* _DESCRIPTION OF THE TASK_:
Set down, in full, every record in the block.

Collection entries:
BEGIN
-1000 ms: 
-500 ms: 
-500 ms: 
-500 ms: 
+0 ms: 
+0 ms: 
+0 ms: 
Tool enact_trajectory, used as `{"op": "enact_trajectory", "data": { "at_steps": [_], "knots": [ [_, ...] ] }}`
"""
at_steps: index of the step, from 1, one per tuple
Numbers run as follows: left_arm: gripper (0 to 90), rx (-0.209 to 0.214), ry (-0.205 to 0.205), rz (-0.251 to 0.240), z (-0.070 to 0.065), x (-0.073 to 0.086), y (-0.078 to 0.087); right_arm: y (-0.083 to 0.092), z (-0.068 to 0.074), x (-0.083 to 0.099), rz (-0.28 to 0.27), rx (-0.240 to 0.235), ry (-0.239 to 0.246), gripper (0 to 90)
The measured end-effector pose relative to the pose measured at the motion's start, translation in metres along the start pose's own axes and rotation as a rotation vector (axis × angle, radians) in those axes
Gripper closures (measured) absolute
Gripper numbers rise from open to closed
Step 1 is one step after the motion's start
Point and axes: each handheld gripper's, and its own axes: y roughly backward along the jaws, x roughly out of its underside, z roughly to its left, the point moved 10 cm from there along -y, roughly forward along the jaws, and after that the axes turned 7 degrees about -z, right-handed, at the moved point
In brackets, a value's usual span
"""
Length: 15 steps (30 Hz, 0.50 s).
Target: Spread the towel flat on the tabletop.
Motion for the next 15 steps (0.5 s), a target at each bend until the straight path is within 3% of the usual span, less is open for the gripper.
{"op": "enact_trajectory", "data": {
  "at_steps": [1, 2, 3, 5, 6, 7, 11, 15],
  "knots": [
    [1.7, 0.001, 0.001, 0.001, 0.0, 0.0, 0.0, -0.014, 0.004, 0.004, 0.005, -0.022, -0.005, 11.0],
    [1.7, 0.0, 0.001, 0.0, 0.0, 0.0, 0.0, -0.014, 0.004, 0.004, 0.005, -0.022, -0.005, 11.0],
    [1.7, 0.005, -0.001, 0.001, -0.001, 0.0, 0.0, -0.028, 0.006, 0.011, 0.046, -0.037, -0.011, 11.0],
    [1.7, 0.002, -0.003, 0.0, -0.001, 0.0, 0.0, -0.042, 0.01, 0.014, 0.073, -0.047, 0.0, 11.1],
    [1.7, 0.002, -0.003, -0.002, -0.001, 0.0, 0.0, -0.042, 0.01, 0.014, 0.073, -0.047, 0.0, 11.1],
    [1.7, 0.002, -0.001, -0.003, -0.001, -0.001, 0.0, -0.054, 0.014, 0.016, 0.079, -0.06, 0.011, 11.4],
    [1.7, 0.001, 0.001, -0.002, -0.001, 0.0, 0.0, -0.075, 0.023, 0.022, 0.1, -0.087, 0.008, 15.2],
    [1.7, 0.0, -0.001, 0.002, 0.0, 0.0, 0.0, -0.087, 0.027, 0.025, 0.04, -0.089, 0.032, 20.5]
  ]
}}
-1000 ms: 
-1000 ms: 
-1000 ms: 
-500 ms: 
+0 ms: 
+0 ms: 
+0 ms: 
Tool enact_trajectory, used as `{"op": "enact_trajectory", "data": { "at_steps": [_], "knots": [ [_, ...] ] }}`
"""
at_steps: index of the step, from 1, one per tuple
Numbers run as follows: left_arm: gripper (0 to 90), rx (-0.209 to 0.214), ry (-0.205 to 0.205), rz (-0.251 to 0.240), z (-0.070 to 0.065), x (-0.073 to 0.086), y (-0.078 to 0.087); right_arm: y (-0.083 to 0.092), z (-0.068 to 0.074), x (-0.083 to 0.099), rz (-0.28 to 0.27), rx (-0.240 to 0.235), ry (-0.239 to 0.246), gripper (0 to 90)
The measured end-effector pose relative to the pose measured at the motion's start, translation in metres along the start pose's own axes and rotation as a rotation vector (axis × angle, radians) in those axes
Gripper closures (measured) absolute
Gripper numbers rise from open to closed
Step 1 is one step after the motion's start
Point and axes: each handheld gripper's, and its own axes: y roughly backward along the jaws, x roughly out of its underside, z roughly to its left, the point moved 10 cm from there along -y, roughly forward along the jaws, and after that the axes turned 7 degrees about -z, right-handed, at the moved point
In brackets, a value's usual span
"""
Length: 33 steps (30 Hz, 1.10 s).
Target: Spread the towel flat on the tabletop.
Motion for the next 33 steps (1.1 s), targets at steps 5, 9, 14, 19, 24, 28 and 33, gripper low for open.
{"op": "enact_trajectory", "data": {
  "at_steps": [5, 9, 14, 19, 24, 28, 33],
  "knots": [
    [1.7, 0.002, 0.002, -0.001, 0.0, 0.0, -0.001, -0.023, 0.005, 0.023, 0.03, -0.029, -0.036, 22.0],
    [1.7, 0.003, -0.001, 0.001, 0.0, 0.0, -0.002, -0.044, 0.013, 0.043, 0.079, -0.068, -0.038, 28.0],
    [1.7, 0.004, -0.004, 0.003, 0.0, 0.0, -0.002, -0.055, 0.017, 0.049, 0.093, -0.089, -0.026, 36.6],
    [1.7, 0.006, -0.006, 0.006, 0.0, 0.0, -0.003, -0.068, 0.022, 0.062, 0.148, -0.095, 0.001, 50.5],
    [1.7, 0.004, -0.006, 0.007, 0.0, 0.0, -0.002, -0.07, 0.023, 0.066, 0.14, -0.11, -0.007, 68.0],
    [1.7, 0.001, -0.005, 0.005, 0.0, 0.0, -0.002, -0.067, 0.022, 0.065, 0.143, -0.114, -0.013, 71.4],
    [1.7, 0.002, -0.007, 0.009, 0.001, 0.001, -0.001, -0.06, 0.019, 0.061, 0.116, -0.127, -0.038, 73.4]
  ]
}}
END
* _PROBLEM SOLUTION_:
-1000 ms: 
-500 ms: 
-500 ms: 
-500 ms: 
+0 ms: 
+0 ms: 
+0 ms: 
Tool enact_trajectory, used as `{"op": "enact_trajectory", "data": { "at_steps": [_], "knots": [ [_, ...] ] }}`
"""
at_steps: index of the step, from 1, one per tuple
Numbers run as follows: left_arm: gripper (0 to 90), rx (-0.209 to 0.214), ry (-0.205 to 0.205), rz (-0.251 to 0.240), z (-0.070 to 0.065), x (-0.073 to 0.086), y (-0.078 to 0.087); right_arm: y (-0.083 to 0.092), z (-0.068 to 0.074), x (-0.083 to 0.099), rz (-0.28 to 0.27), rx (-0.240 to 0.235), ry (-0.239 to 0.246), gripper (0 to 90)
The measured end-effector pose relative to the pose measured at the motion's start, translation in metres along the start pose's own axes and rotation as a rotation vector (axis × angle, radians) in those axes
Gripper closures (measured) absolute
Gripper numbers rise from open to closed
Step 1 is one step after the motion's start
Point and axes: each handheld gripper's, and its own axes: y roughly backward along the jaws, x roughly out of its underside, z roughly to its left, the point moved 10 cm from there along -y, roughly forward along the jaws, and after that the axes turned 7 degrees about -z, right-handed, at the moved point
In brackets, a value's usual span
"""
Length: 15 steps (30 Hz, 0.50 s).
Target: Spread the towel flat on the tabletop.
Motion for the next 15 steps (0.5 s), a target at each bend until the straight path is within 3% of the usual span, less is open for the gripper.
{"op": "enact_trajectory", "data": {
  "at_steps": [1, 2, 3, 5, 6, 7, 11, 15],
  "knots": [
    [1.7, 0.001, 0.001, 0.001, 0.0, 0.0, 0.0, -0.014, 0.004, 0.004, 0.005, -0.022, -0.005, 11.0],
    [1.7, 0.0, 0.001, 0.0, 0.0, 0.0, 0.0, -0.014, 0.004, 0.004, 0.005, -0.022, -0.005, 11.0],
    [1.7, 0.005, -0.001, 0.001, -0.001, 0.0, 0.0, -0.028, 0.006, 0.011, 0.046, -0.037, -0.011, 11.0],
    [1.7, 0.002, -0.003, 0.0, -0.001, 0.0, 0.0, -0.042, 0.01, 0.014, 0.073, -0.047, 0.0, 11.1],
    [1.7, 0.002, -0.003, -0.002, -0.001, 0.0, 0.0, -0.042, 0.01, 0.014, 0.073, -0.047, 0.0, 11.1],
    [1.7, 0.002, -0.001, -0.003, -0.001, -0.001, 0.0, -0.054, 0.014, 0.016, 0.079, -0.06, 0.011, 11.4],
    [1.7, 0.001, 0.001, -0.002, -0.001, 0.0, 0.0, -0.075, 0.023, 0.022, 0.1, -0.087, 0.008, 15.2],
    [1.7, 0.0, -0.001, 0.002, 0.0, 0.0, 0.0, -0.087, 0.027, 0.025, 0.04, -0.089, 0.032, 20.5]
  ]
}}
-1000 ms: 
-1000 ms: 
-1000 ms: 
-500 ms: 
+0 ms: 
+0 ms: 
+0 ms: 
Tool enact_trajectory, used as `{"op": "enact_trajectory", "data": { "at_steps": [_], "knots": [ [_, ...] ] }}`
"""
at_steps: index of the step, from 1, one per tuple
Numbers run as follows: left_arm: gripper (0 to 90), rx (-0.209 to 0.214), ry (-0.205 to 0.205), rz (-0.251 to 0.240), z (-0.070 to 0.065), x (-0.073 to 0.086), y (-0.078 to 0.087); right_arm: y (-0.083 to 0.092), z (-0.068 to 0.074), x (-0.083 to 0.099), rz (-0.28 to 0.27), rx (-0.240 to 0.235), ry (-0.239 to 0.246), gripper (0 to 90)
The measured end-effector pose relative to the pose measured at the motion's start, translation in metres along the start pose's own axes and rotation as a rotation vector (axis × angle, radians) in those axes
Gripper closures (measured) absolute
Gripper numbers rise from open to closed
Step 1 is one step after the motion's start
Point and axes: each handheld gripper's, and its own axes: y roughly backward along the jaws, x roughly out of its underside, z roughly to its left, the point moved 10 cm from there along -y, roughly forward along the jaws, and after that the axes turned 7 degrees about -z, right-handed, at the moved point
In brackets, a value's usual span
"""
Length: 33 steps (30 Hz, 1.10 s).
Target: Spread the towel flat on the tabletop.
Motion for the next 33 steps (1.1 s), targets at steps 5, 9, 14, 19, 24, 28 and 33, gripper low for open.
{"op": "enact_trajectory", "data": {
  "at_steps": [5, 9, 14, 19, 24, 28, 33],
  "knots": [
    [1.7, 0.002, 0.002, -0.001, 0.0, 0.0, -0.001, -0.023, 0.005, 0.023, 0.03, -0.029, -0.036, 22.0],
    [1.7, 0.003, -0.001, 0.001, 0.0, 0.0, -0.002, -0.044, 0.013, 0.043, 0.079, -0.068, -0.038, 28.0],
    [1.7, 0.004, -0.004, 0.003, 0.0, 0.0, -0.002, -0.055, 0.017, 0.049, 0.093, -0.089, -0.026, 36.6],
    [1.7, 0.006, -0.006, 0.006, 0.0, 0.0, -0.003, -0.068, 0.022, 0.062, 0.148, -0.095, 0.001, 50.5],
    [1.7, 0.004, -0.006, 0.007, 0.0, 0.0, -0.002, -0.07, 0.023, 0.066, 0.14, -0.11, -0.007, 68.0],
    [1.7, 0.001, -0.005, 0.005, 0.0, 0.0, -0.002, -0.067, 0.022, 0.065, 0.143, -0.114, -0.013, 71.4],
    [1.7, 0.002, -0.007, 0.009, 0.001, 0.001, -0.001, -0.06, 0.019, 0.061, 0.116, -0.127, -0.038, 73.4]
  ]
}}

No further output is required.